The Goat, mindful only of his thirst, thoughtlessly jumped down, but just as he drank, the Fox informed him of the difficulty they were both in and suggested a scheme for their common escape. "If," said he, "you will place your forefeet upon the wall and bend your head, I will run up your back and escape, and will help you out afterwards." The Goat readily assented and the Fox leaped upon his back. Steadying himself with the Goat's horns, he safely reached the mouth of the well and made off as fast as he could.

When the Goat upbraided him for breaking his promise, he turned around and cried out, "You foolish old fellow! If you had as many brains in your head as you have hairs in your beard, you would never have gone down before you had inspected the way up, nor have exposed yourself to dangers from which you had no means of escape."

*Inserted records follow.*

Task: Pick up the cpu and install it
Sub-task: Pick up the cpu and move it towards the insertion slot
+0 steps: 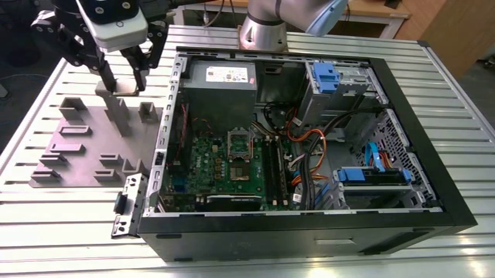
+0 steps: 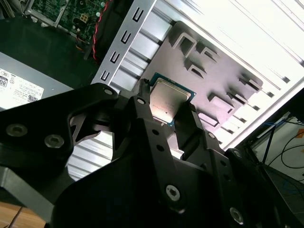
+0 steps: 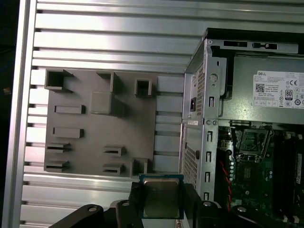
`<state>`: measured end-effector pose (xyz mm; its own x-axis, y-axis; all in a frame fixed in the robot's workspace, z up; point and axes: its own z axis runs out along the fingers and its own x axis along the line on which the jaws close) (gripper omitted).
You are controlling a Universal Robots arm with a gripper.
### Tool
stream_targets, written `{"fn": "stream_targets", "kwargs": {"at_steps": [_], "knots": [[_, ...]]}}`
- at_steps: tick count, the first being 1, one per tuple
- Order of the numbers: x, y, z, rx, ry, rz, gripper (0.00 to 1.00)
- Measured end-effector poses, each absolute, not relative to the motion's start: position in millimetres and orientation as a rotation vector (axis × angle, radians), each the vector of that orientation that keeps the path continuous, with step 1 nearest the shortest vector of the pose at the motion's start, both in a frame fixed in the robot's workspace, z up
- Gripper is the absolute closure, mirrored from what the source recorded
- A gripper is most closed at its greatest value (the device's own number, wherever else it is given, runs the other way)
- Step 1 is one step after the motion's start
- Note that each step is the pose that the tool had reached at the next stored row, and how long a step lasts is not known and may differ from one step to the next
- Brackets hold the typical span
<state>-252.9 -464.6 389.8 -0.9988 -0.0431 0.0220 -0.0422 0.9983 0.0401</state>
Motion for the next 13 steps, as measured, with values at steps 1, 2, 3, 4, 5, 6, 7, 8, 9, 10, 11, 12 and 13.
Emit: {"fn": "stream_targets", "kwargs": {"at_steps": [1,2,3,4,5,6,7,8,9,10,11,12,13], "knots": [[-252.2,-464.7,389.7,0.066,-3.117,-0.062,0.55],[-251.4,-464.9,389.7,0.066,-3.117,-0.062,0.55],[-250.6,-465.4,389.7,0.066,-3.117,-0.062,0.55],[-249.7,-465.9,389.7,0.066,-3.117,-0.062,0.55],[-248.9,-466.1,389.7,0.066,-3.117,-0.062,0.55],[-248.9,-466.1,389.7,0.066,-3.117,-0.062,0.55],[-248.9,-466.1,389.7,0.066,-3.117,-0.062,0.55],[-248.8,-466.1,389.7,0.066,-3.117,-0.062,0.55],[-248.7,-466.1,389.7,0.066,-3.117,-0.062,0.55],[-248.7,-466.1,389.7,0.066,-3.117,-0.062,0.55],[-248.6,-466.1,389.7,0.066,-3.117,-0.062,0.55],[-247.9,-466.1,389.7,0.066,-3.117,-0.062,0.55],[-247.6,-466.1,389.7,0.066,-3.117,-0.062,0.55]]}}
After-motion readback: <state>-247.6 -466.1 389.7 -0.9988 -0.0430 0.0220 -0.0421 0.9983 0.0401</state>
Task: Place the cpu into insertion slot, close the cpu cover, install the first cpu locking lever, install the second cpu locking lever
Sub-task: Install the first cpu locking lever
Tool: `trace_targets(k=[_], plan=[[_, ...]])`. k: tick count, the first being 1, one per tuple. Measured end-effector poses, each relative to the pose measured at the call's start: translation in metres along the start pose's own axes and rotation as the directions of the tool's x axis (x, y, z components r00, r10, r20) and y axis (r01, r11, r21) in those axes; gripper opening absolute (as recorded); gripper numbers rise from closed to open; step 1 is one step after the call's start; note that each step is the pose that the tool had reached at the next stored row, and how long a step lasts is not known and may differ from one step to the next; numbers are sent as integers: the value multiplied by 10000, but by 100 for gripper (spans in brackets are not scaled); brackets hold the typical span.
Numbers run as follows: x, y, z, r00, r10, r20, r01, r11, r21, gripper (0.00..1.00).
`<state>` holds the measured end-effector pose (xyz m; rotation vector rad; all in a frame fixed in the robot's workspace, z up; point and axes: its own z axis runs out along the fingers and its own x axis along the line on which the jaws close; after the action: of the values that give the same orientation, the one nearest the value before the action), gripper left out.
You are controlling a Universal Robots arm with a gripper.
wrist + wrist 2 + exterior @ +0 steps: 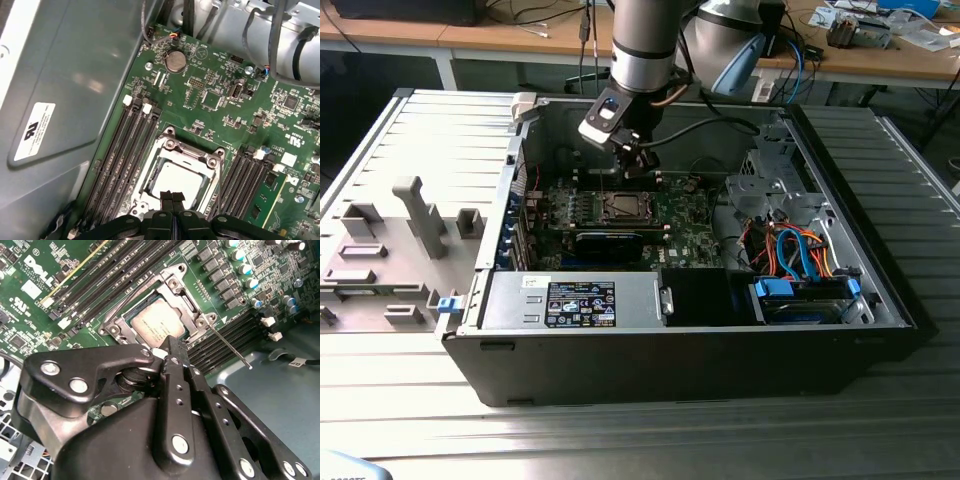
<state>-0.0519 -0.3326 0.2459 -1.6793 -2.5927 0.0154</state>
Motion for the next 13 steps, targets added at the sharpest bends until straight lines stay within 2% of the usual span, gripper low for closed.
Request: trace_targets(k=[7, 13], plan=[[0, 0, 0, 9987, -509, 18, 509, 9987, 20, 11], [0, 0, 0, 9958, -913, 32, 913, 9958, 37, 11]])
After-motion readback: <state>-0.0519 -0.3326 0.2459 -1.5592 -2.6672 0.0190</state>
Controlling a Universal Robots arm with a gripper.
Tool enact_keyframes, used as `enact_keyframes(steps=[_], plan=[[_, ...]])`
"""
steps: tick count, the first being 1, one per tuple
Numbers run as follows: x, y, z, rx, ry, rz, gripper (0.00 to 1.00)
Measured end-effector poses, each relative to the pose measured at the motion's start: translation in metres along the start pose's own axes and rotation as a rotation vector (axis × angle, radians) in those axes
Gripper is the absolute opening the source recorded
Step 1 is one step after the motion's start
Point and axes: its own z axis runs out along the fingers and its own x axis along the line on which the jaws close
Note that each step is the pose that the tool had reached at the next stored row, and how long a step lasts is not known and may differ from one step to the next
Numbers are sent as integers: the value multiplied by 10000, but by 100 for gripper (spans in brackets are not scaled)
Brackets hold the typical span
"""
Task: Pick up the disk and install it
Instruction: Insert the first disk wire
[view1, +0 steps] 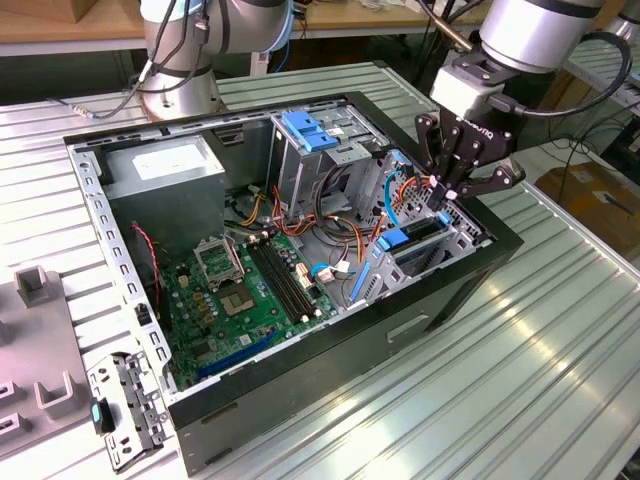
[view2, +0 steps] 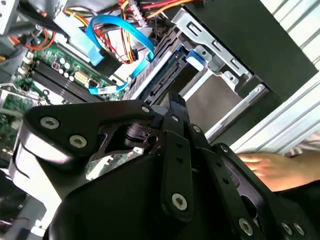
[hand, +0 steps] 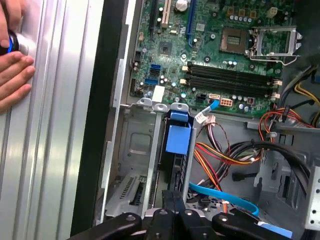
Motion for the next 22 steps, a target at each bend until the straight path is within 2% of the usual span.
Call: enact_keyframes(steps=[2,5,7,10,18,20,22], plan=[[-2,-2,-23,-29,-9,-249,11],[-2,-3,-79,-48,-14,-405,11],[-2,-10,-87,-50,-18,-469,11],[-7,-53,-89,-50,-15,-555,11],[-19,-219,-85,-42,-16,-784,11],[-17,-244,-84,-51,-33,-955,11],[-16,-244,-95,-57,-39,-1284,11]])
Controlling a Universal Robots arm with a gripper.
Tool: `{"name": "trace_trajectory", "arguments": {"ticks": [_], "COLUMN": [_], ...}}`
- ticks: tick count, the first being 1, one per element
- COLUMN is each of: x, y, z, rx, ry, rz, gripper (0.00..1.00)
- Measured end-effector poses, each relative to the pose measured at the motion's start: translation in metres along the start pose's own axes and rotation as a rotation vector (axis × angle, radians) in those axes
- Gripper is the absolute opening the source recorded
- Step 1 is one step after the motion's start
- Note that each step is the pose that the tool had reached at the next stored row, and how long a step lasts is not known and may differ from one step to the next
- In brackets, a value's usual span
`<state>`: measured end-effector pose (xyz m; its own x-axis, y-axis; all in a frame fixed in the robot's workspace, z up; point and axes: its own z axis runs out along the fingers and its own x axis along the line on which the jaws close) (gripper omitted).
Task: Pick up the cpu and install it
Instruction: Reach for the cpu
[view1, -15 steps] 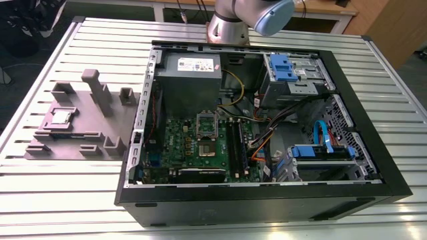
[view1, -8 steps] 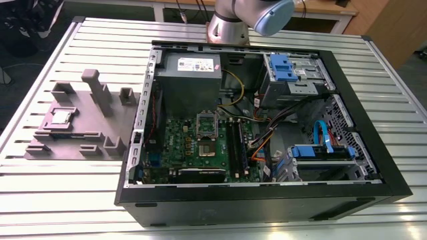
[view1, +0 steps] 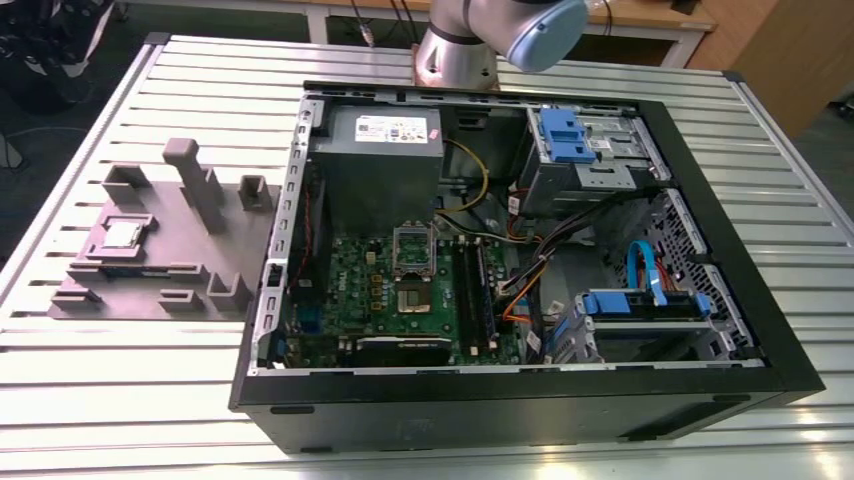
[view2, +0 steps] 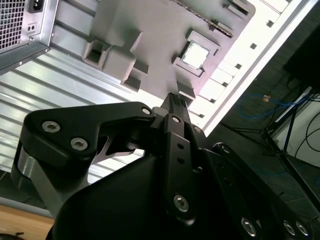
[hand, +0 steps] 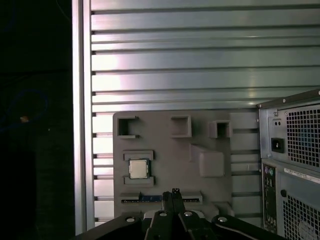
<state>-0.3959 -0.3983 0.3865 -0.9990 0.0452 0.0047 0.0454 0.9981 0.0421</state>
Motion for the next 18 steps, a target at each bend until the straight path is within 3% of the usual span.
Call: {"name": "trace_trajectory", "arguments": {"ticks": [10,18], "x": [0.016,0.0182], "y": [-0.0005,-0.0005], "z": [0.0008,0.0009], "rx": [-0.0001,0.0], "ry": [-0.0001,0.0], "rz": [0.0,0.0], "gripper": [0.11,0.11]}}
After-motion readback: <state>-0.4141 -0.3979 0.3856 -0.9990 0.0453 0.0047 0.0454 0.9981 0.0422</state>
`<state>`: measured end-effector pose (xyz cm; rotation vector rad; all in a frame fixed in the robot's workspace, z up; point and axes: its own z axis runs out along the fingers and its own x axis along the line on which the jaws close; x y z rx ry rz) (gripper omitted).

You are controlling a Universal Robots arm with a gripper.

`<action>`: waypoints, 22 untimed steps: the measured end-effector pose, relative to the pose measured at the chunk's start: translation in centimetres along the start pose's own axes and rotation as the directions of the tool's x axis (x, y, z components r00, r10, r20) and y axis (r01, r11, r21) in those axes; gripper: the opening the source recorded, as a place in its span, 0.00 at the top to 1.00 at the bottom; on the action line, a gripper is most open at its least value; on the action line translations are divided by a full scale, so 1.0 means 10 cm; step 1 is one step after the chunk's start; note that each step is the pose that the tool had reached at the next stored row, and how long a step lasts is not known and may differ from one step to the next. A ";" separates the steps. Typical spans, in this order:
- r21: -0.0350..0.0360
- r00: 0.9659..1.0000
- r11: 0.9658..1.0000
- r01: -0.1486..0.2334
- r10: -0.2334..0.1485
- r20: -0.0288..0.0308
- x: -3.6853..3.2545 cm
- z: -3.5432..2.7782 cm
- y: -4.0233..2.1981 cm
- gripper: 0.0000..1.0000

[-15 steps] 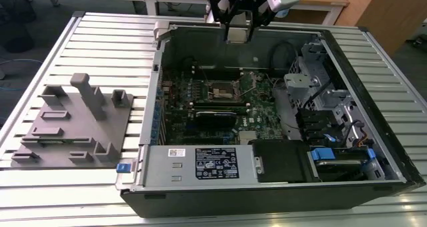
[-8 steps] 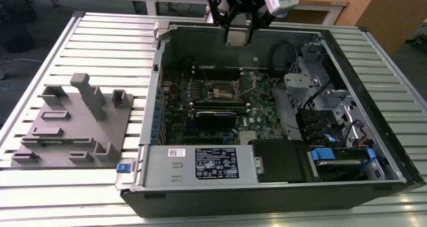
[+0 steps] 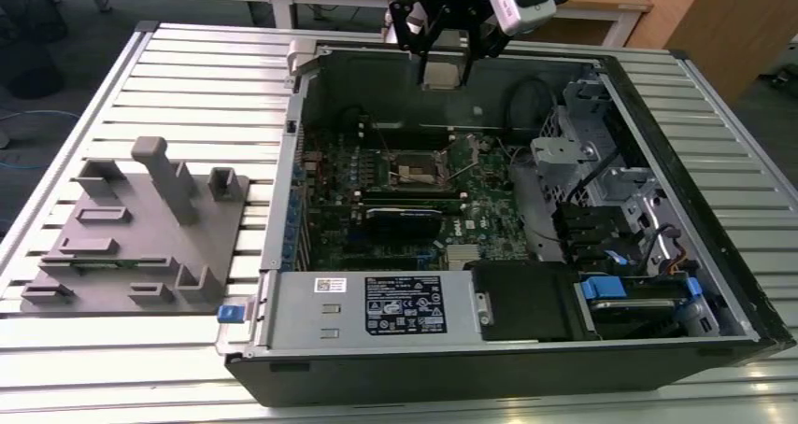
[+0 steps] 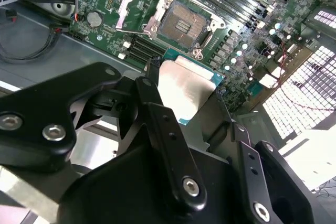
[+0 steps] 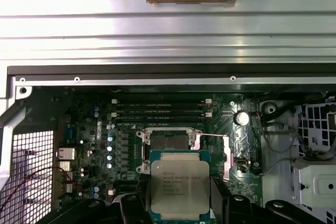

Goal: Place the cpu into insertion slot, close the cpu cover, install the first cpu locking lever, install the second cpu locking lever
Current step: 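Place the cpu into insertion slot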

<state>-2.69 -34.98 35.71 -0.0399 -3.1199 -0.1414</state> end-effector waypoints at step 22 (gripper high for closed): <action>0.000 1.000 1.000 0.000 0.000 0.000 -0.001 0.035 -0.003 0.46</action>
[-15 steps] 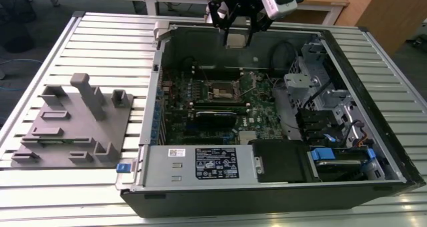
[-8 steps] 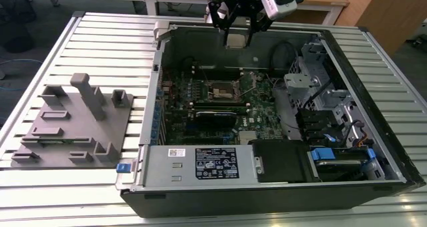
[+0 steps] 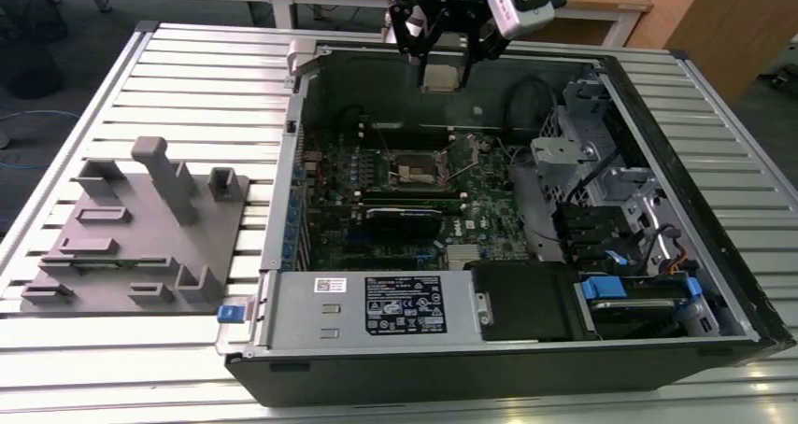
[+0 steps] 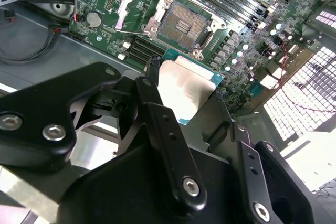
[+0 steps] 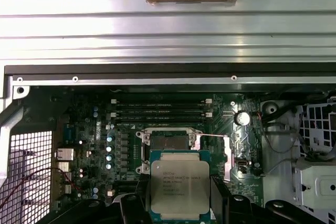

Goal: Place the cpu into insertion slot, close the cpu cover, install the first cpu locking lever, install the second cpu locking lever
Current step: 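Place the cpu into insertion slot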

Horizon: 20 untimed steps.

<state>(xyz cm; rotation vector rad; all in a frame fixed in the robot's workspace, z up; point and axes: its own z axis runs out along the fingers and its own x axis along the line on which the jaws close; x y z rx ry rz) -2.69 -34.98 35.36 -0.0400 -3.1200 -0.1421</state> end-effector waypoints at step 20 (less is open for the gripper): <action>0.000 1.000 1.000 0.000 0.000 0.000 -0.001 0.033 -0.003 0.46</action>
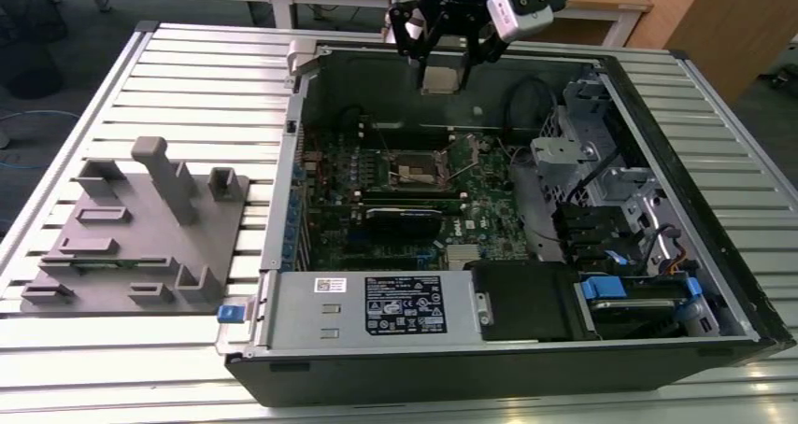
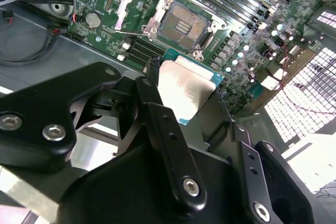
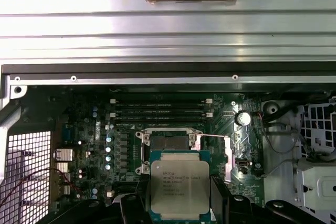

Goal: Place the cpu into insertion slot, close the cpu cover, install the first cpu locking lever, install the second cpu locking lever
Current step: 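Place the cpu into insertion slot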

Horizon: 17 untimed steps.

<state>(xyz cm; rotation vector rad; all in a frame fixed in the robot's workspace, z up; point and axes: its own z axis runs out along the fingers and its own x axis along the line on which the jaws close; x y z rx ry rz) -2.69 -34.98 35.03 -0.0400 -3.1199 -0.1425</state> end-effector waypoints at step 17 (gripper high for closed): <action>0.000 1.000 1.000 0.000 0.000 0.000 -0.001 0.035 -0.003 0.46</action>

Moral: Look before you leap.

Souls for Every River

Jvelto loved his daughter Abebi, goddess of oceans and rivers, above all his children. Abebi was spirited, fun-loving and very beautiful. She was also very trusting, and one day she was tricked into selling her soul to a demon. Jvelto was furious, and beat the demon savagely. But he stopped himself from killing the creature, for that would not have saved Abebi´s immortal soul. Instead, the Oceanlord asked his cunning brother Torodin to strike a deal with Othniel, to whom the demon owed its allegiance.

Torodin did as Jvelto asked. He succeeded in freeing Abebi´s soul. In return, for the rest of eternity, Jvelto would turn over to Othniel a number of souls equal to every body of water in the world times seven.

As a result, it is said that each river and ocean must claim at least seven lives every year, so that Jvelto can pay his debt to the Soultaker.